Does one action cause the next? Say so. Does one event require the next? Say that. 

Plenty of times we do multiple things at the same time but it's still super boring. "I sat on the couch and watched tv and ate carrots and drank tea." That might be factually accurate, but it's going NOWHERE. Who cares? You are so boring. You are stuck in an eternal boring present.

Much more interesting: "I sat on the couch and watched tv while I ate carrots and thought about whether to bake shepherd's pie later." That person has a future. Sure, they're still eating ingredients, but at least there's a shepherd's pie in the future. And there IS a future. That has motion to it. 

Comma plus and puts everything into an eternal static present. It's a pile of books. It's a bag of groceries. I was going to say it's that basket of laundry you haven't put away, but even that has motion to it because it nags at you to get it done. 

Every event in fiction should drive you on to the next event. It has to have narrative motion or we're just sitting there. The same holds true on the grammatical sentence level. 

There are more instances of and that I would like to kill in these first few pages, even some without commas, like this one:

"Another burst of commands from the governor module came through and I backburnered it without bothering to decode them."

This one is fine:

"I was far less vulnerable in this situation than he was and I wasn't exactly having a great time either."

Kill this comma plus and with extreme prejudice. (We could discuss the having managed construction another time.) It should be two sentences:

"The feed was quiet now, Mensah having managed to use her leadership priority to mute everything but MedSystem and the hopper, and all I could hear on the hopper feed was the others frantically shushing each other."

This one is fine because what other options do you have? And because it furthers the point instead of just being a pointless plus sign.

"They don't give murderbots decent education modules on anything except murdering, and even those are the cheap versions."

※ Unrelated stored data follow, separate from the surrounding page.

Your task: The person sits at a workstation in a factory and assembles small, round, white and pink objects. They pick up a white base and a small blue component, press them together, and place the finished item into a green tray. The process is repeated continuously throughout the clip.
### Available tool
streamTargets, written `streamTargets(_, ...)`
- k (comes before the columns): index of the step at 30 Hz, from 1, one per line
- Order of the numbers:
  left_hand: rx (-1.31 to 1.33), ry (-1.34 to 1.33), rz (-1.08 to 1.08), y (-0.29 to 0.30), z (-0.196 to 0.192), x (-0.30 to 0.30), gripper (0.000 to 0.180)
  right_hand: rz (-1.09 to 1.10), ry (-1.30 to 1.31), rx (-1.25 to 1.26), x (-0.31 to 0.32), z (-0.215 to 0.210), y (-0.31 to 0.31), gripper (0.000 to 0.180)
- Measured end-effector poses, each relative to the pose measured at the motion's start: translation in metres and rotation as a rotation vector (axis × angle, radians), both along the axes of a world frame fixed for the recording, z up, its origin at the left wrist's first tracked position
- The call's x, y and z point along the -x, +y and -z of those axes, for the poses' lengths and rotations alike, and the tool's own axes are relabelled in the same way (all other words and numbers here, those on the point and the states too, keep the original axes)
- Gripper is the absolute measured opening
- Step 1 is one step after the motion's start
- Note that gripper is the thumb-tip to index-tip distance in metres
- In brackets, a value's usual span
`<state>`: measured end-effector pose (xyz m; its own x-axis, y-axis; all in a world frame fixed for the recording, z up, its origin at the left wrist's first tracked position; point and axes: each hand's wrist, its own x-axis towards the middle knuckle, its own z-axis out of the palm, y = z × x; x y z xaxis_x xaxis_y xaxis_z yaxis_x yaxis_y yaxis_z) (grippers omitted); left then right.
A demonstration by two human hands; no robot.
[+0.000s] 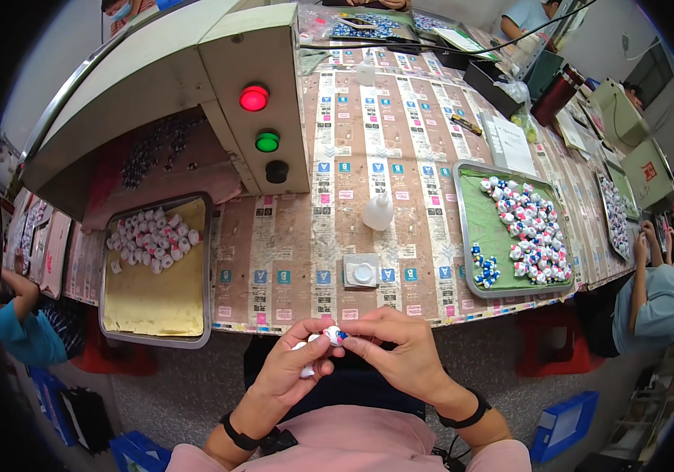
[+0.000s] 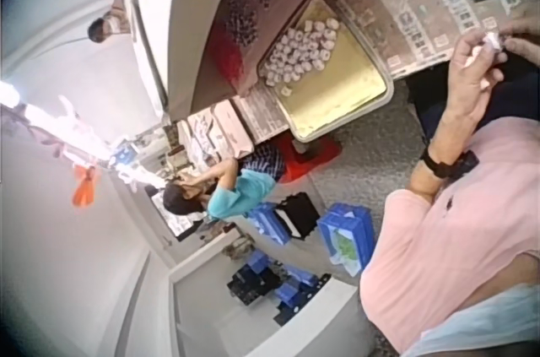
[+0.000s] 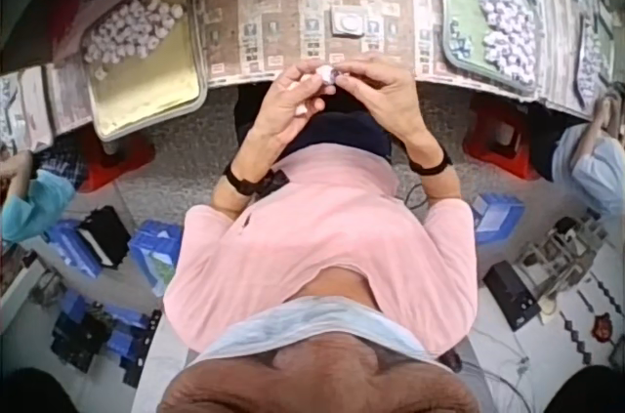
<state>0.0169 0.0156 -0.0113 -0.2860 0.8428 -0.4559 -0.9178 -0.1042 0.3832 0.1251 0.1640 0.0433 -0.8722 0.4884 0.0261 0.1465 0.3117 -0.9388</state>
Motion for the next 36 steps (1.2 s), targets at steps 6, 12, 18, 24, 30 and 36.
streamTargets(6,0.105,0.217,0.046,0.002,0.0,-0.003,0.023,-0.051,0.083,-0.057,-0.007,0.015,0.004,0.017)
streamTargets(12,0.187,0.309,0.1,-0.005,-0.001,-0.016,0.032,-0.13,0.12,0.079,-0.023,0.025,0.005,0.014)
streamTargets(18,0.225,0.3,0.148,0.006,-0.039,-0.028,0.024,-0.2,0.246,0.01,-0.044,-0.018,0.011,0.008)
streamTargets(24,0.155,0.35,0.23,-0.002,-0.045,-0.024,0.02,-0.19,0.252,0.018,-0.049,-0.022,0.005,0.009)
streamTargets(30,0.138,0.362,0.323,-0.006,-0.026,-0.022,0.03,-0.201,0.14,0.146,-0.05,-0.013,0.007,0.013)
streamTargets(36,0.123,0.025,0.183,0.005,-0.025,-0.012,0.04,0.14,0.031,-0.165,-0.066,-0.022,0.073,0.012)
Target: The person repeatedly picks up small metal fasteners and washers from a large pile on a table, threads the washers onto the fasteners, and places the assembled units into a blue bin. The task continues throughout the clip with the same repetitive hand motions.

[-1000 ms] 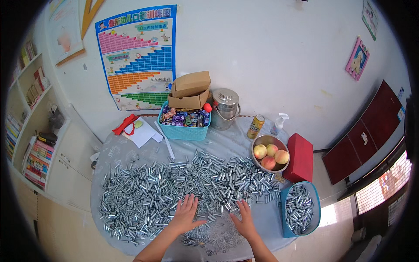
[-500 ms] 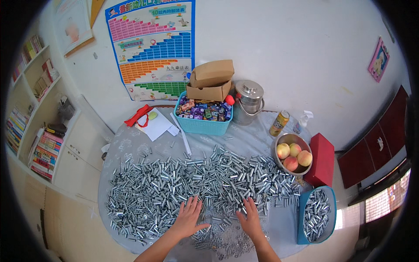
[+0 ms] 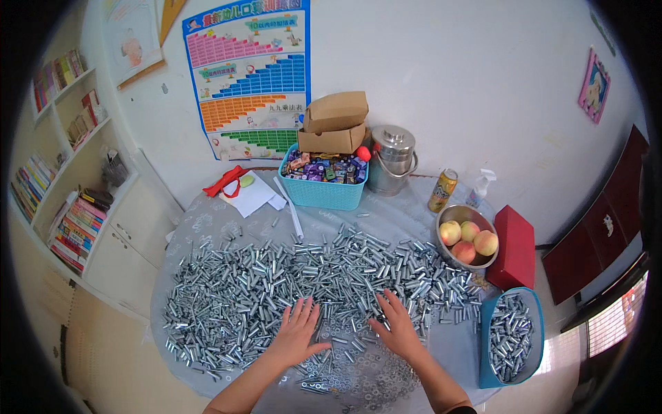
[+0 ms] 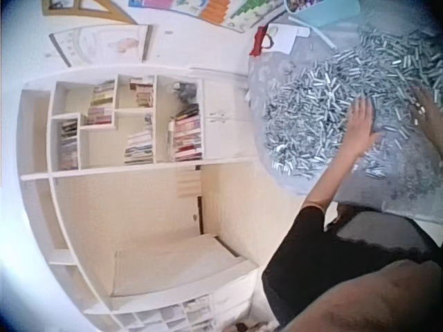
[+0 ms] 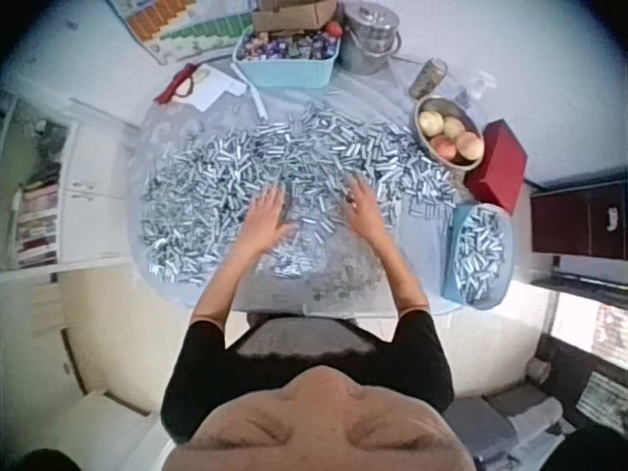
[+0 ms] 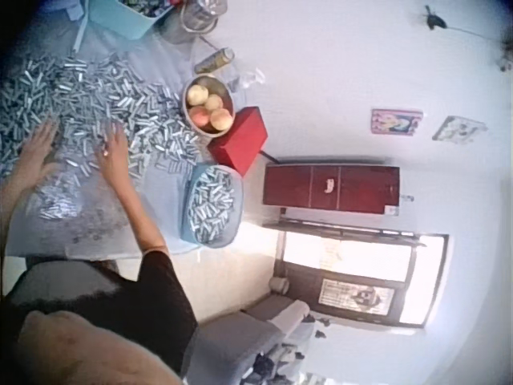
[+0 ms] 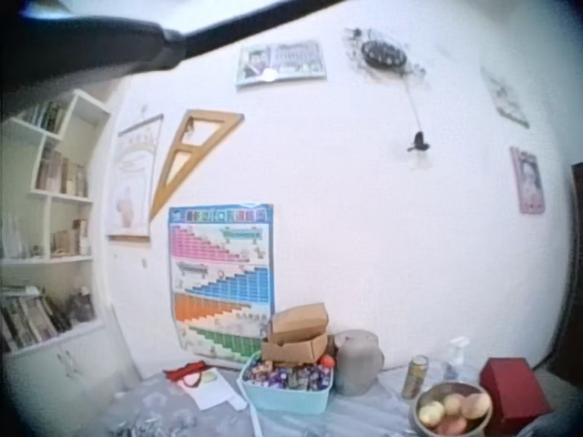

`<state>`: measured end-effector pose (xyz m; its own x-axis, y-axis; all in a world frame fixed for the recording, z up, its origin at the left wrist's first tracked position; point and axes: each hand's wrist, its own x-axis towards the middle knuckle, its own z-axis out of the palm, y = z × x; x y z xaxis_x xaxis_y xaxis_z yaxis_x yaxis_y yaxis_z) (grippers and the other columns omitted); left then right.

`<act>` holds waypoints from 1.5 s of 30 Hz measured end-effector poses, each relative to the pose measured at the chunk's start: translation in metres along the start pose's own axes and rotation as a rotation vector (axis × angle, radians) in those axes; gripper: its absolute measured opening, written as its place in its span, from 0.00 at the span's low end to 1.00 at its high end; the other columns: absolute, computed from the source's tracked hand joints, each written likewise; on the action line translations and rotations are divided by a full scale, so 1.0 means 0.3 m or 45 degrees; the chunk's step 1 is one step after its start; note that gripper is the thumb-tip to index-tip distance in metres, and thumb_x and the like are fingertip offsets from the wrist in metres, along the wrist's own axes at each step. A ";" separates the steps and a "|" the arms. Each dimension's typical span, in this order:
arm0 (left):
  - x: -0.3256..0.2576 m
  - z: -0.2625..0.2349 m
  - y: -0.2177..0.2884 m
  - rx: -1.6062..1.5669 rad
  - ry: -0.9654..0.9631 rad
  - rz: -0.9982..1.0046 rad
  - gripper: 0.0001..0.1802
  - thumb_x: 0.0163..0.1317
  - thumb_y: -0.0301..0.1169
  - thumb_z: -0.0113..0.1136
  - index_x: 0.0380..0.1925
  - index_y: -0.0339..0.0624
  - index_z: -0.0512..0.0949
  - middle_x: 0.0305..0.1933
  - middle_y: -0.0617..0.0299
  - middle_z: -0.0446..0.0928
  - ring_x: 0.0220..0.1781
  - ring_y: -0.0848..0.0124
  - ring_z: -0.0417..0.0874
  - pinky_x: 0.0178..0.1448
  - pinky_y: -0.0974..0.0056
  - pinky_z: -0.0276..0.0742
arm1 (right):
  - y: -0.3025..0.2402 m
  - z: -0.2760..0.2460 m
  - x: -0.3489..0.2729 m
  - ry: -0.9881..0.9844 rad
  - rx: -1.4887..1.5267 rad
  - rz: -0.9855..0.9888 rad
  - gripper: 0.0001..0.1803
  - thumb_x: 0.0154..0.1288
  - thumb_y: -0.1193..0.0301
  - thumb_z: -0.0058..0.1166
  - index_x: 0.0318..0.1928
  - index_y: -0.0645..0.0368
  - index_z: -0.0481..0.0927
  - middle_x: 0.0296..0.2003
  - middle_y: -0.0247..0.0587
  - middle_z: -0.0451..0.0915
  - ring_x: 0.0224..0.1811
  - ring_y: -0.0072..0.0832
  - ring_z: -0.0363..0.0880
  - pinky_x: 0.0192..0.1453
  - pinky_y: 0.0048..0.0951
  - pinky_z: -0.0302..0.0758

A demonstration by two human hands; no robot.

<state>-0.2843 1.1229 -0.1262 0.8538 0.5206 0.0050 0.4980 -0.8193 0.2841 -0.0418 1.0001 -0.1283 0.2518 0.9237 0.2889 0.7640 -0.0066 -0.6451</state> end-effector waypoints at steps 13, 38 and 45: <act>-0.325 0.103 0.059 0.030 0.288 0.142 0.49 0.56 0.57 0.55 0.66 0.32 0.52 0.72 0.42 0.44 0.74 0.47 0.41 0.72 0.44 0.37 | -0.102 0.001 -0.203 -0.150 -0.027 -0.285 0.31 0.60 0.66 0.57 0.63 0.60 0.63 0.64 0.54 0.60 0.65 0.47 0.61 0.67 0.38 0.60; -0.528 0.281 0.143 -0.191 0.448 0.345 0.21 0.54 0.35 0.62 0.47 0.38 0.76 0.55 0.50 0.72 0.64 0.50 0.65 0.65 0.50 0.59 | -0.180 0.316 -0.484 -0.142 -0.118 -0.380 0.08 0.50 0.69 0.62 0.32 0.55 0.81 0.28 0.40 0.80 0.34 0.39 0.78 0.40 0.36 0.73; -0.489 0.282 0.159 -0.219 0.440 0.364 0.23 0.54 0.38 0.62 0.49 0.40 0.76 0.57 0.53 0.72 0.65 0.52 0.65 0.65 0.49 0.60 | -0.014 0.031 -0.515 0.327 -0.112 0.253 0.05 0.54 0.74 0.56 0.32 0.60 0.81 0.30 0.47 0.80 0.32 0.41 0.79 0.38 0.35 0.75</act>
<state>-0.3730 0.9869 -0.1945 0.8377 0.3534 0.4164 0.1934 -0.9049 0.3791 -0.0895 0.8611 -0.1768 0.5338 0.7744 0.3397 0.7305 -0.2200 -0.6465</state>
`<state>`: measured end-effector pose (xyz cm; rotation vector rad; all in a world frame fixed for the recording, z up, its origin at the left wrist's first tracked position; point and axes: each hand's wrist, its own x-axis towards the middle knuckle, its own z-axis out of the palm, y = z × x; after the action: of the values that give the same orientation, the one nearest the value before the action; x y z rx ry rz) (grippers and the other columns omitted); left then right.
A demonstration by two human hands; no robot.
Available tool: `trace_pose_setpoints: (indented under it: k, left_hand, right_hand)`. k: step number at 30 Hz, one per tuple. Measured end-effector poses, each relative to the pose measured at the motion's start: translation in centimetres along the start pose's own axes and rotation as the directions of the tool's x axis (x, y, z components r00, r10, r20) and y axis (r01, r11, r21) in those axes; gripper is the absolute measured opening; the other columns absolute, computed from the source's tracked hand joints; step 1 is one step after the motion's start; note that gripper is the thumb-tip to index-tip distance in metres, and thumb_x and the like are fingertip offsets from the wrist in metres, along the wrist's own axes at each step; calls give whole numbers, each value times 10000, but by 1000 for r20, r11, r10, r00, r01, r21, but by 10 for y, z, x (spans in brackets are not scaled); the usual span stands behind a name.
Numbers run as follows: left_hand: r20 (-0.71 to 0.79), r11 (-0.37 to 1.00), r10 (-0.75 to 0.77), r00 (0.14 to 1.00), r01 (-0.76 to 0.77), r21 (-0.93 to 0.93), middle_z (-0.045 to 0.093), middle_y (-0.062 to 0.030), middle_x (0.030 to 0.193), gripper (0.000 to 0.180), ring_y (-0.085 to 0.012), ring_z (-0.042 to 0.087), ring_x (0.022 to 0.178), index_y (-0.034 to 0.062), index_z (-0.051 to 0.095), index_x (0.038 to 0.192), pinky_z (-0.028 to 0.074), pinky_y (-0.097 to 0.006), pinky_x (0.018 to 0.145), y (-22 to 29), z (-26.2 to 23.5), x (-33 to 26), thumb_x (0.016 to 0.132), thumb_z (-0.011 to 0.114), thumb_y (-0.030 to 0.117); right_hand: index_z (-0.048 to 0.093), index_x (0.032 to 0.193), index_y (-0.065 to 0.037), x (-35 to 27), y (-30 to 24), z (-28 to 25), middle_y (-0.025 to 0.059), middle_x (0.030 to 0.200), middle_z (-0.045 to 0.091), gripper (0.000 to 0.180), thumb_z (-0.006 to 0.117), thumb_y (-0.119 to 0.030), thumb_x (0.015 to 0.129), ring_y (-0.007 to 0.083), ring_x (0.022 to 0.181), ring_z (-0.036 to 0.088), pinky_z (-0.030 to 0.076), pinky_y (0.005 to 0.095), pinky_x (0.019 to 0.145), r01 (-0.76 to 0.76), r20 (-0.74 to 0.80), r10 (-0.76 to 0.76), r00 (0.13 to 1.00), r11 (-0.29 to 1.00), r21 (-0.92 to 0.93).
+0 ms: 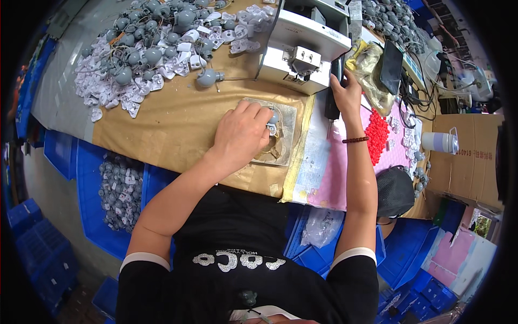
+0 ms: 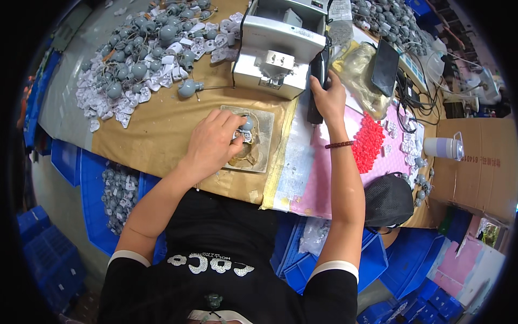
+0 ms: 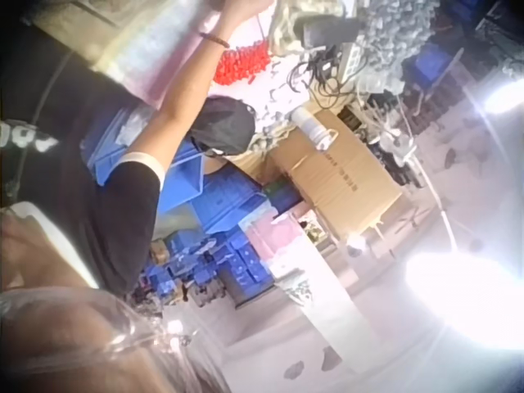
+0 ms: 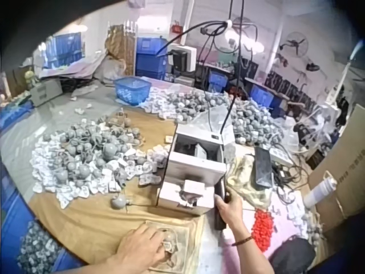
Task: Assembling small toy components using an electric screwdriver on a factory workbench.
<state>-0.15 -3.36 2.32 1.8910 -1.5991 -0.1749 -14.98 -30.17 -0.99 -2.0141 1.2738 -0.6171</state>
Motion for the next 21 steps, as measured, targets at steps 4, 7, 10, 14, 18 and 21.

Partly you can tell the good ones from the bad ones because NOBODY would ever say the bad ones out loud. We simply don't use comma plus and this way in spoken English. Nobody ever does or ever will. Try saying all the bad examples out loud and you'll see. They don't make sense with how we think or speak. That's the crucial way to tell if you're doing it right or wrong. Say it out loud. Comma plus and will always sound extremely awkward and tacked on. 

In summary, death to comma plus and and any and that is just functioning a plus sign instead of being a sensible connection between two simultaneous or otherwise essentially connected ideas that drive narrative motion forward.